* _WHAT YOU WILL DO_: Reproduce the whole of the records exactly, and make sure no picture is carried into the result.

** Opening INFORMATION GIVEN block **

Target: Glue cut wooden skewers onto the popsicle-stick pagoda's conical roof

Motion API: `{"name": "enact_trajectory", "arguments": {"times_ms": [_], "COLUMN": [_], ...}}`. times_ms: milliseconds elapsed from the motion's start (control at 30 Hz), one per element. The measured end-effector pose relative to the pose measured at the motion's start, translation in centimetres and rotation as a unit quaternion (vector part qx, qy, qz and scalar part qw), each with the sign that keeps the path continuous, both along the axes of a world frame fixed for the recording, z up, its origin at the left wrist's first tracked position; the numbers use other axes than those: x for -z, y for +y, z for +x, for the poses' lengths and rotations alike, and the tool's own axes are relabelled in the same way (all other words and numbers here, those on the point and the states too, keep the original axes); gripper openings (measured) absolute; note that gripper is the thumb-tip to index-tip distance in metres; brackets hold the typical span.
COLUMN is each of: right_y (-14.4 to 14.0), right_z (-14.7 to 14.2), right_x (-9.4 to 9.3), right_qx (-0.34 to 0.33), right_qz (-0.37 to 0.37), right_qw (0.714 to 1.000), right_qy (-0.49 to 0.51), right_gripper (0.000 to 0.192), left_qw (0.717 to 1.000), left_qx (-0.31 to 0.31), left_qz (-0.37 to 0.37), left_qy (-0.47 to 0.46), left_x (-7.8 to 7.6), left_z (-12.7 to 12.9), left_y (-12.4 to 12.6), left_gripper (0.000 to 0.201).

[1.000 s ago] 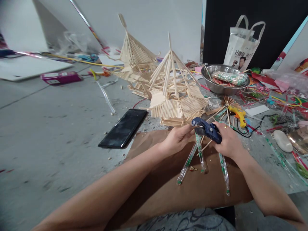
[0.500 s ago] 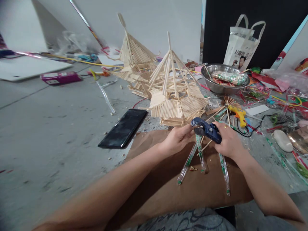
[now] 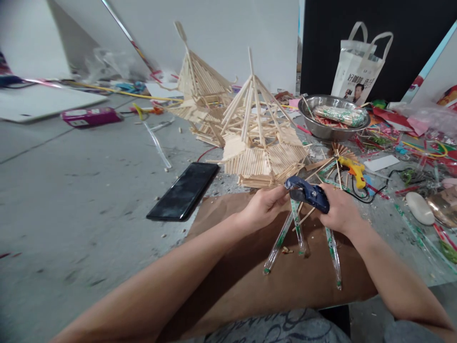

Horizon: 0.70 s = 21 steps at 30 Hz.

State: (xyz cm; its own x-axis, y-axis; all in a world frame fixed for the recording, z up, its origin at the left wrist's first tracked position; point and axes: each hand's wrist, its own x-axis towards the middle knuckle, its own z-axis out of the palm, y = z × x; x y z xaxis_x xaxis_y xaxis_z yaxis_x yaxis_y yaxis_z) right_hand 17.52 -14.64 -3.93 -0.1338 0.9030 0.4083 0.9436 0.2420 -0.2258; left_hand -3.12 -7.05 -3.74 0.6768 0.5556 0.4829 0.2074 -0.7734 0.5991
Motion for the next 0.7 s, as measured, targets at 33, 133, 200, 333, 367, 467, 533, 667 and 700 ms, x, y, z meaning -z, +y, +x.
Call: {"name": "enact_trajectory", "arguments": {"times_ms": [33, 133, 200, 333, 367, 467, 533, 667, 700], "right_y": [-0.01, -0.04, -0.02, 0.11, 0.15, 0.22, 0.26, 0.57, 0.73], "right_z": [-0.04, -0.11, -0.11, -0.08, -0.11, -0.41, -0.7, -0.7, -0.46], "right_x": [-0.06, -0.2, -0.22, 0.0, 0.09, 0.28, 0.29, 0.16, 0.16], "right_qx": [0.002, 0.011, 0.02, 0.036, 0.038, 0.053, 0.07, 0.123, 0.143], "right_qz": [-0.002, -0.009, -0.02, -0.033, -0.039, -0.061, -0.073, -0.074, -0.072], "right_qw": [1.0, 1.0, 0.999, 0.998, 0.998, 0.997, 0.995, 0.989, 0.987], "right_qy": [0.0, -0.01, -0.02, -0.025, -0.023, -0.009, 0.003, 0.03, 0.032], "right_gripper": [0.038, 0.036, 0.035, 0.033, 0.033, 0.031, 0.028, 0.025, 0.027], "left_qw": [1.0, 1.0, 0.999, 0.998, 0.998, 0.996, 0.995, 0.987, 0.982], "left_qx": [-0.001, 0.002, 0.001, -0.017, -0.022, -0.029, -0.032, -0.035, -0.033], "left_qz": [-0.004, -0.019, -0.029, -0.05, -0.057, -0.074, -0.086, -0.153, -0.178], "left_qy": [0.0, 0.006, 0.013, 0.028, 0.03, 0.032, 0.024, -0.039, -0.062], "left_x": [0.01, 0.07, 0.16, 0.45, 0.51, 0.58, 0.53, 0.22, 0.11], "left_z": [0.0, 0.02, 0.05, 0.16, 0.21, 0.42, 0.57, 0.69, 0.67], "left_y": [-0.01, -0.04, -0.06, -0.08, -0.07, -0.05, -0.05, -0.17, -0.23], "left_gripper": [0.025, 0.025, 0.024, 0.024, 0.024, 0.025, 0.026, 0.027, 0.026]}}
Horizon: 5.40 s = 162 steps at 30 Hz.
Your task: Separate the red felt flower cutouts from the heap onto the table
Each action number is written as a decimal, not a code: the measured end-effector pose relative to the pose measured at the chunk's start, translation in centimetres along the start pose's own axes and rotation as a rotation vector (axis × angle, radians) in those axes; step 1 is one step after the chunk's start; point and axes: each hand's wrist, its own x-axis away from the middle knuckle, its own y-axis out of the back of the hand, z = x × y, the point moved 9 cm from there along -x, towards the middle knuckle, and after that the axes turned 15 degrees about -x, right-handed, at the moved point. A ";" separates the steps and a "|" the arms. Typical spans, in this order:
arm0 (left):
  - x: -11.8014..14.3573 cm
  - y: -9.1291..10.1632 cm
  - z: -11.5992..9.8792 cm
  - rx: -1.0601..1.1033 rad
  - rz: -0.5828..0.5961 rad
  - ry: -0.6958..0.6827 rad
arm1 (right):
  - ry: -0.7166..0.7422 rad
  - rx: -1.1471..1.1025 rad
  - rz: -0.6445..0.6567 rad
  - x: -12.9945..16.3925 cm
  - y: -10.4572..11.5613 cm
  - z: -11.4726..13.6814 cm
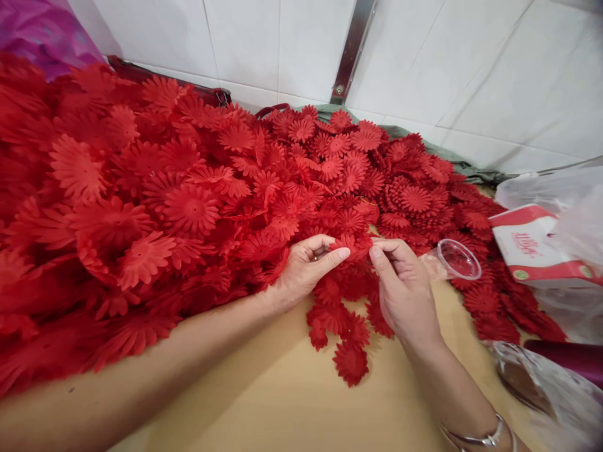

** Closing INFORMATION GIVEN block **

* _OUTPUT BELOW_:
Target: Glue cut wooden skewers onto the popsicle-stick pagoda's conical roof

Motion API: `{"name": "enact_trajectory", "arguments": {"times_ms": [_], "COLUMN": [_], ...}}`. times_ms: milliseconds elapsed from the motion's start (control at 30 Hz), one per element. The measured end-effector pose relative to the pose measured at the motion's start, translation in centimetres and rotation as a unit quaternion (vector part qx, qy, qz and scalar part qw), each with the sign that keeps the path continuous, both along the axes of a world frame fixed for the recording, z up, its origin at the left wrist's first tracked position; the numbers use other axes than those: x for -z, y for +y, z for +x, for the poses' lengths and rotations alike, and the tool's own axes are relabelled in the same way (all other words and numbers here, those on the point and the states too, keep the original axes); gripper openings (measured) absolute; note that gripper is the thumb-tip to index-tip distance in metres; brackets hold the typical span.
COLUMN is each of: right_y (-14.4 to 14.0), right_z (-14.7 to 14.2), right_x (-9.4 to 9.3), right_qx (-0.34 to 0.33), right_qz (-0.37 to 0.37), right_qw (0.714 to 1.000), right_qy (-0.49 to 0.51), right_gripper (0.000 to 0.192), left_qw (0.717 to 1.000), left_qx (-0.31 to 0.31), left_qz (-0.37 to 0.37), left_qy (-0.47 to 0.46), left_x (-7.8 to 7.6), left_z (-12.7 to 12.9), left_y (-12.4 to 12.6), left_gripper (0.000 to 0.201).

[1.000 s ago] 
[0.500 s ago] 
[now] 

Horizon: 0.70 s = 21 steps at 30 Hz.

State: (xyz cm; its own x-axis, y-axis; all in a world frame fixed for the recording, z up, its origin at the left wrist's first tracked position; point and axes: each hand's wrist, its own x-axis towards the middle knuckle, its own z-axis out of the palm, y = z × x; x y z xaxis_x xaxis_y xaxis_z yaxis_x yaxis_y yaxis_z) right_hand 17.52 -14.64 -3.93 -0.1338 0.9030 0.4083 0.9436 0.2420 -0.2258; left_hand -3.12 -7.05 -3.74 0.6768 0.5556 0.4829 0.2074 -0.7734 0.5991
Motion for the next 0.7 s, as measured, targets at 33, 133, 200, 333, 367, 467, 533, 667 and 700 ms, x, y, z meaning -z, +y, +x.
Call: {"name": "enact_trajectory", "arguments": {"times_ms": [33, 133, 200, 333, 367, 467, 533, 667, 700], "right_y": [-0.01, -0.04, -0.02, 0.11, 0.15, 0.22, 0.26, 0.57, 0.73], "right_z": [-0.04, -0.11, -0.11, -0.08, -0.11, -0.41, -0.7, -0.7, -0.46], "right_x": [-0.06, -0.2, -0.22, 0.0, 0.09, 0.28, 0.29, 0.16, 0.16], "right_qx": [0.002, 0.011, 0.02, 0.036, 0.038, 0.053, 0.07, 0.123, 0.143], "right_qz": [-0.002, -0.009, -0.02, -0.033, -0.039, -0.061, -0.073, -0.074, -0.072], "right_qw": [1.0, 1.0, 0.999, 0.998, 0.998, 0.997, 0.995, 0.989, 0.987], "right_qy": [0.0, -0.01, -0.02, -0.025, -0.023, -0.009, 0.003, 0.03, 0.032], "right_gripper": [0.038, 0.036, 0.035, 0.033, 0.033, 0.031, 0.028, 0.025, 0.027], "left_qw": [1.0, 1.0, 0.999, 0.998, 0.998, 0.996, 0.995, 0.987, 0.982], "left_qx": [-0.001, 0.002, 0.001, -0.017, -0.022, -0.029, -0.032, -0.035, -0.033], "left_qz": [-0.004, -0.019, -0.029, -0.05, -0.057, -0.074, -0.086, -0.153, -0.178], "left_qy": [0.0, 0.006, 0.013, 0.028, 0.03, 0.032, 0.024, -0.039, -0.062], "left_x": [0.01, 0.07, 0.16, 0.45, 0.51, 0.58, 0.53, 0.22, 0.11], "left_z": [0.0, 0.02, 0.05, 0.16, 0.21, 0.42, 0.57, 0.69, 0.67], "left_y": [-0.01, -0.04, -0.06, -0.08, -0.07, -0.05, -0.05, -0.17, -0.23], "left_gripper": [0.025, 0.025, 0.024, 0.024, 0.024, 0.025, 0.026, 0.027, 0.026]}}
Horizon: 5.40 s = 162 steps at 30 Hz.
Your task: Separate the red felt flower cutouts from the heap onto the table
Each action number is written as a decimal, not a code: the measured end-effector pose relative to the pose measured at the chunk's start, translation in centimetres along the start pose's own axes and rotation as a rotation vector (axis × angle, radians) in those axes; step 1 is one step after the chunk's start; point and axes: each hand's wrist, its own x-axis away from the middle knuckle, its own y-axis out of the back of the hand, z = x × y, the point moved 9 cm from there along -x, towards the middle knuckle, and after that the axes turned 15 degrees about -x, right-handed, at the moved point. A ";" separates the steps and a "|" the arms. Typical spans, in this order:
arm0 (left):
  - x: -11.8014..14.3573 cm
  - y: -9.1291..10.1632 cm
  - z: -11.5992..9.8792 cm
  - rx: -1.0601..1.1033 rad
  - rz: -0.5828..0.5961 rad
  - ry: -0.6958..0.6827 rad
arm1 (right):
  - ry: -0.7166..0.7422 rad
  - rx: -1.1471..1.1025 rad
  - rz: -0.6445..0.6567 rad
  - x: -12.9945..16.3925 cm
  - y: -10.4572..11.5613 cm
  - z: -11.4726..13.6814 cm

The reply to this exercise is complete.